▶ Work to be completed
Please return every line of the records below that contains the word "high".

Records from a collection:
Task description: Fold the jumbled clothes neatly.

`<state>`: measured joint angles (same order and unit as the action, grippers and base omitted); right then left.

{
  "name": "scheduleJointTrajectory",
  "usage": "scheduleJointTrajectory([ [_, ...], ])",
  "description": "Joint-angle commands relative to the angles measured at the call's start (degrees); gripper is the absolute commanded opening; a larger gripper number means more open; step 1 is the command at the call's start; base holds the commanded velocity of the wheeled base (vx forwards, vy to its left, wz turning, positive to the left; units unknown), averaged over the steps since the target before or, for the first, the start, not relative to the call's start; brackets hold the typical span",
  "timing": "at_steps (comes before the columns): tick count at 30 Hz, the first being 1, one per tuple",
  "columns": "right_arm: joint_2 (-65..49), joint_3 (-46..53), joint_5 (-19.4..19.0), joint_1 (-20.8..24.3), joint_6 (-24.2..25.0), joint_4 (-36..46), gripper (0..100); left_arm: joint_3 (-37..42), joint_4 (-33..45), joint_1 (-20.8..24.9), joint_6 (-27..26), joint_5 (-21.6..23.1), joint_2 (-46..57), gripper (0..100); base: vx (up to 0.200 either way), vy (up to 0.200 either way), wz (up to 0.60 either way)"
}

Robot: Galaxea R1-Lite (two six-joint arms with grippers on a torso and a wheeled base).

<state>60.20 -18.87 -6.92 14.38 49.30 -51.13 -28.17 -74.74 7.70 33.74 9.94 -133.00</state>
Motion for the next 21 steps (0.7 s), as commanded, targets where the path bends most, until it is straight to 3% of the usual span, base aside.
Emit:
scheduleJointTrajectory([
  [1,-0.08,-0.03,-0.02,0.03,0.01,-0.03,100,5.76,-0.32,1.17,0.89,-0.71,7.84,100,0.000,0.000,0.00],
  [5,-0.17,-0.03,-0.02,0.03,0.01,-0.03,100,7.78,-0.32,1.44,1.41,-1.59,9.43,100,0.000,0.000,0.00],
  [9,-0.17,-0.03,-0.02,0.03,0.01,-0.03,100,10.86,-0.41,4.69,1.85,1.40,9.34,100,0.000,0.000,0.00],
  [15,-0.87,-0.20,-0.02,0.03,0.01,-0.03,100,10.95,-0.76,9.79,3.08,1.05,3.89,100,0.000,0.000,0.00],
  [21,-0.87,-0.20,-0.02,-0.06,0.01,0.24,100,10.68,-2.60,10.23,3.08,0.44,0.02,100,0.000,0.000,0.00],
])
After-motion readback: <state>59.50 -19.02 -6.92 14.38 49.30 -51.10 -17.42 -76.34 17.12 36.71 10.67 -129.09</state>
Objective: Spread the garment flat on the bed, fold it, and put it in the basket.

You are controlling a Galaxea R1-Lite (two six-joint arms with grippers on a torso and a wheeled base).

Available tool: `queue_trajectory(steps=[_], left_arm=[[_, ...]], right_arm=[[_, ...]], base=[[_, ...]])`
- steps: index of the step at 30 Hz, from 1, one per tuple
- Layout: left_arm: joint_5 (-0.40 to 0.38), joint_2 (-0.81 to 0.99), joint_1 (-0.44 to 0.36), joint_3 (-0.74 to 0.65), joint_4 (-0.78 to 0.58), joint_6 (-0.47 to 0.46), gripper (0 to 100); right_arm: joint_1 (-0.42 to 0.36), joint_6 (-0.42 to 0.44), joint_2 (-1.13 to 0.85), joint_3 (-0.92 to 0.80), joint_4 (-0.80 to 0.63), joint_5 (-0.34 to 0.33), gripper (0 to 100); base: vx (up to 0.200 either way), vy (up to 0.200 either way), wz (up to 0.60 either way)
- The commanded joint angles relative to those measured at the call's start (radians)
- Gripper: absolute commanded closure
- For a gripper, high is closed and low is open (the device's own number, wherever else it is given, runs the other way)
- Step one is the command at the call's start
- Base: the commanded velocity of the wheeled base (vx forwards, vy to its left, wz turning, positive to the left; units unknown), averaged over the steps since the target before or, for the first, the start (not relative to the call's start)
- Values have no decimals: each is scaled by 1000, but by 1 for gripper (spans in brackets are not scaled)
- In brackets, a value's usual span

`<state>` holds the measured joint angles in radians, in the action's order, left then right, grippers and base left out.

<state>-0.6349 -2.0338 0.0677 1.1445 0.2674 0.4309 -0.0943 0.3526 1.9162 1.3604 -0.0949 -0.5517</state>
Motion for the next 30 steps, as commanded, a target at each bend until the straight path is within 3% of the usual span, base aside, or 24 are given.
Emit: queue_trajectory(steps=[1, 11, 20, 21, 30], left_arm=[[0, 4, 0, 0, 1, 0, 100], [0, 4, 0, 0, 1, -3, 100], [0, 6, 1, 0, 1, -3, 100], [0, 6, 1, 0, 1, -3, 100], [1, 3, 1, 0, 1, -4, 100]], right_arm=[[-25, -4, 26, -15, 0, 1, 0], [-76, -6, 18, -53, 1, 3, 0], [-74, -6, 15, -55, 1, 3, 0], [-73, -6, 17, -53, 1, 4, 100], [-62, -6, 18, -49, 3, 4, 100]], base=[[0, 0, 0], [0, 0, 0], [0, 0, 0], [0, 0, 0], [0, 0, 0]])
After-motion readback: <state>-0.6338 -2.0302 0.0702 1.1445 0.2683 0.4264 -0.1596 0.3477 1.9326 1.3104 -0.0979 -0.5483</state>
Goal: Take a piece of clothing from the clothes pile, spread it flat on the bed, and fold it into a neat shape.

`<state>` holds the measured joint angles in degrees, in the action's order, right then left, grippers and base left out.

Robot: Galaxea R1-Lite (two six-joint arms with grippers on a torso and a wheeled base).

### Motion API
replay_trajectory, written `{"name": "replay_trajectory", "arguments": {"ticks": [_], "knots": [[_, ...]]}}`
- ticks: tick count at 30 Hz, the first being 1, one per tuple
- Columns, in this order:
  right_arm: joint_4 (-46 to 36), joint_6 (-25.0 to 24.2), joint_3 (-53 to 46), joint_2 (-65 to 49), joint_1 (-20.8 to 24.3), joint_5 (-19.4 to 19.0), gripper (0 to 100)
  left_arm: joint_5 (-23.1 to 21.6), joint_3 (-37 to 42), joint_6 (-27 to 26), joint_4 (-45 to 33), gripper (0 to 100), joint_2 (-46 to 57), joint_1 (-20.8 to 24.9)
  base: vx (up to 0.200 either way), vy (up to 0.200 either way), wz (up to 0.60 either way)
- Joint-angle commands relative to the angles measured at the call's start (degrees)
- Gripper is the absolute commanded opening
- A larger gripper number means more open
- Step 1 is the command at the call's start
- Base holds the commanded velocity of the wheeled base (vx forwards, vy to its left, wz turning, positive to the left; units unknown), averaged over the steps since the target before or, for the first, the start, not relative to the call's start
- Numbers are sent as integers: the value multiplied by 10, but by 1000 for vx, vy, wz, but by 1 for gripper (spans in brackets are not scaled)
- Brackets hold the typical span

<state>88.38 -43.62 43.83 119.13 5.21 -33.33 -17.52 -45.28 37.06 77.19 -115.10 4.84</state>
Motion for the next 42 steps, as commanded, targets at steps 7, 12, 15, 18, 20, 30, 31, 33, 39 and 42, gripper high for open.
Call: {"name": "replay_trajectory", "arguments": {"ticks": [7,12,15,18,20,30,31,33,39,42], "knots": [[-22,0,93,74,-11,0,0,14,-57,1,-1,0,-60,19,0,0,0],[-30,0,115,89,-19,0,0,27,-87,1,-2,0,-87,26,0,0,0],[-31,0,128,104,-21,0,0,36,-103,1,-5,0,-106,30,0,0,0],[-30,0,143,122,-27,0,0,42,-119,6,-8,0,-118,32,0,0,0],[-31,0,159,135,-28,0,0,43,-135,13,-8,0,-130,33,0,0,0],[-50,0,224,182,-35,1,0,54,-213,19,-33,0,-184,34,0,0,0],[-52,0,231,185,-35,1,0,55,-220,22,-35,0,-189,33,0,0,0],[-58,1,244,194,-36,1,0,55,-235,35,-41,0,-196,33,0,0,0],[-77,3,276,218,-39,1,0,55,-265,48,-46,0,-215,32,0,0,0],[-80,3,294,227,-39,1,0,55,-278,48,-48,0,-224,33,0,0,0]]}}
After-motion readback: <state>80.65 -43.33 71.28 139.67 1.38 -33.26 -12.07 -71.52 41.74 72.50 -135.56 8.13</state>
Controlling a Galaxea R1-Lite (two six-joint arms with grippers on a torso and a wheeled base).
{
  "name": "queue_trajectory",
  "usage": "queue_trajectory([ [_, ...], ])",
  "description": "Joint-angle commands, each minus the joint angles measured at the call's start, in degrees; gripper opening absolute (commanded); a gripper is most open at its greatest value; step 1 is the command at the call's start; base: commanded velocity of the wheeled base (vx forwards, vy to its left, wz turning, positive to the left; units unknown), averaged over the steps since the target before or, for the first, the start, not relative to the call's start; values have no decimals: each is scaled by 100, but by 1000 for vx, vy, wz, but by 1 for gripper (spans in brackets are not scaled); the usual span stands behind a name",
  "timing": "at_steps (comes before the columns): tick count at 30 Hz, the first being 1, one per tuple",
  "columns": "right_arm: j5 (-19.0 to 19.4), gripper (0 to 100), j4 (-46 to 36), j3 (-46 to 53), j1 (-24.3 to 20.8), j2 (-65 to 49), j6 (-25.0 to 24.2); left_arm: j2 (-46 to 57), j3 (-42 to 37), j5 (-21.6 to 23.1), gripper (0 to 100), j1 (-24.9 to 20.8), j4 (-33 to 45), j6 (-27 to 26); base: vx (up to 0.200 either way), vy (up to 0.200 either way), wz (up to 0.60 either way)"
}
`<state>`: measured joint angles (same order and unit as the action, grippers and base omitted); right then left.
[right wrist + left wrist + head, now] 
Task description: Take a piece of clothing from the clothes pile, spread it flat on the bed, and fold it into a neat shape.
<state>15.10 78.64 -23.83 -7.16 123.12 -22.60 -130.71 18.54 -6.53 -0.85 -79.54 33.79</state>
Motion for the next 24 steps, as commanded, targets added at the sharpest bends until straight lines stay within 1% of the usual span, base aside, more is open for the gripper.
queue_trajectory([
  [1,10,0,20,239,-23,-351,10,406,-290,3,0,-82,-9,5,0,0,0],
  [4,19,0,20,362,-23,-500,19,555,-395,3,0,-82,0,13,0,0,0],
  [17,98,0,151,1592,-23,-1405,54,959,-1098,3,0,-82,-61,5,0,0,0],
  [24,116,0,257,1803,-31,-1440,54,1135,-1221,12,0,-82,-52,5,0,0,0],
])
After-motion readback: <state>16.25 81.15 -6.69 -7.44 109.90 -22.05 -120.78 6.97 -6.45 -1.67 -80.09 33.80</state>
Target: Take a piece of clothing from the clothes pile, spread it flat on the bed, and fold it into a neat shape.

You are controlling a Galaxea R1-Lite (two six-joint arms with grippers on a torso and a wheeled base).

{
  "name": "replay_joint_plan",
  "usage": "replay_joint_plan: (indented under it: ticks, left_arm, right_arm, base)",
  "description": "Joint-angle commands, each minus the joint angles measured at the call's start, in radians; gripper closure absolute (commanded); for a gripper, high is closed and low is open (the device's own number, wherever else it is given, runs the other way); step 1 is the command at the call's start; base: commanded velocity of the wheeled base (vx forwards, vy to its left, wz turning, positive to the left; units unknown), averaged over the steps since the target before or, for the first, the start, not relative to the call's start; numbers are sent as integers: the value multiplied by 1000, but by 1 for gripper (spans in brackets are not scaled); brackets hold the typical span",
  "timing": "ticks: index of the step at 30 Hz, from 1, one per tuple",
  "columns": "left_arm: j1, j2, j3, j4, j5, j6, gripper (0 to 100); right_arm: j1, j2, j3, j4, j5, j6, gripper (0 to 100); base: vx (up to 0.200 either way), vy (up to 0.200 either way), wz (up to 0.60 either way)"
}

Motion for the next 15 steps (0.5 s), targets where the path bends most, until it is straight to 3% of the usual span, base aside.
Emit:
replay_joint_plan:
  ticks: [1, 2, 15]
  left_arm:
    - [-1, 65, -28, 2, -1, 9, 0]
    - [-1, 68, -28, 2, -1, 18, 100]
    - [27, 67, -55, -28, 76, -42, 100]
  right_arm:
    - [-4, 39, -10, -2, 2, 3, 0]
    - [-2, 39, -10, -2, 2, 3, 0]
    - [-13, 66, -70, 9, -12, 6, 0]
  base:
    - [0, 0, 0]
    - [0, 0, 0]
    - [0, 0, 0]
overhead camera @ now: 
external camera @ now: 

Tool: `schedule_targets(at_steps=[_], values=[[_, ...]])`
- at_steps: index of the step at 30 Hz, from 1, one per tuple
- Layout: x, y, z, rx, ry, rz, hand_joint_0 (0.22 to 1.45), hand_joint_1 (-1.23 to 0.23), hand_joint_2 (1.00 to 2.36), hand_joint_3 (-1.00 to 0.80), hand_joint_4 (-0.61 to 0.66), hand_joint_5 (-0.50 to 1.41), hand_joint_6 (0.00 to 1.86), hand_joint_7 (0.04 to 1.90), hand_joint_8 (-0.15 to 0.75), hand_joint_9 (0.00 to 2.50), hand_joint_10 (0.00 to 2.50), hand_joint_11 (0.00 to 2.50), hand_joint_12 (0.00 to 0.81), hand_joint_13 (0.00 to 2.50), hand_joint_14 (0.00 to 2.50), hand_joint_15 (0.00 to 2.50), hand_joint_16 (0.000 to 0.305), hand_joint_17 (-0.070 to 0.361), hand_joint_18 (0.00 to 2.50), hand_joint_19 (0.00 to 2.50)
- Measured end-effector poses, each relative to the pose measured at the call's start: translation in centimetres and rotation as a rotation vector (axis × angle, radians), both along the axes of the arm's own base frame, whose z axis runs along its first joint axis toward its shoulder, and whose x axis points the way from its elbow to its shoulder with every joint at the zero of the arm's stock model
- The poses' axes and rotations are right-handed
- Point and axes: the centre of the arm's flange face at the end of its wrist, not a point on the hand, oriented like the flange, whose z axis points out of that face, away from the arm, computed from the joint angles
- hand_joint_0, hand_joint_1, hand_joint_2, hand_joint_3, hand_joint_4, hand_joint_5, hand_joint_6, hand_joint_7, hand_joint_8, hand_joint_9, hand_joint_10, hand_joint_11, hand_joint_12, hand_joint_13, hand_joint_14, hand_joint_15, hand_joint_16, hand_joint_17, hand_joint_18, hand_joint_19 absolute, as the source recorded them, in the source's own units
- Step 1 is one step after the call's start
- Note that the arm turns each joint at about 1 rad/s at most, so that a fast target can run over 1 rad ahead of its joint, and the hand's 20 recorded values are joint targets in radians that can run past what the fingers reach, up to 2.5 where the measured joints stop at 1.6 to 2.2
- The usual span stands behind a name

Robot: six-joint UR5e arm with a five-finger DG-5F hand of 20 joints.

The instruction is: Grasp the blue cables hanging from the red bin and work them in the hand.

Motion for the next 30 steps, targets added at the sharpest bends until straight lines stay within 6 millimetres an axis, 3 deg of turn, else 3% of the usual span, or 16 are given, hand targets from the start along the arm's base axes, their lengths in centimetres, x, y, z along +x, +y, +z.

▶ Exercise response
- For a gripper, high is closed and low is open (the device's own number, wherever else it is given, runs the other way)
Motion for the next 42 steps, as commanded, targets at steps 7, 12, 15, 18, 20, 30, 31, 33, 39 and 42, gripper high for open.
  "description": "Joint-angle commands, each minus the joint angles measured at the call's start, in radians; gripper closure absolute (commanded); for a gripper, high is closed and low is open (the device's own number, wherever else it is given, runs the other way); step 1 is the command at the call's start; base: commanded velocity of the wheeled base (vx forwards, vy to its left, wz turning, positive to the left; units unknown), averaged over the steps since the target before or, for the first, the start, not relative to the call's start; numbers are sent as integers: the value multiplied by 1000, but by 1 for gripper (spans in brackets are not scaled); brackets hold the typical span",

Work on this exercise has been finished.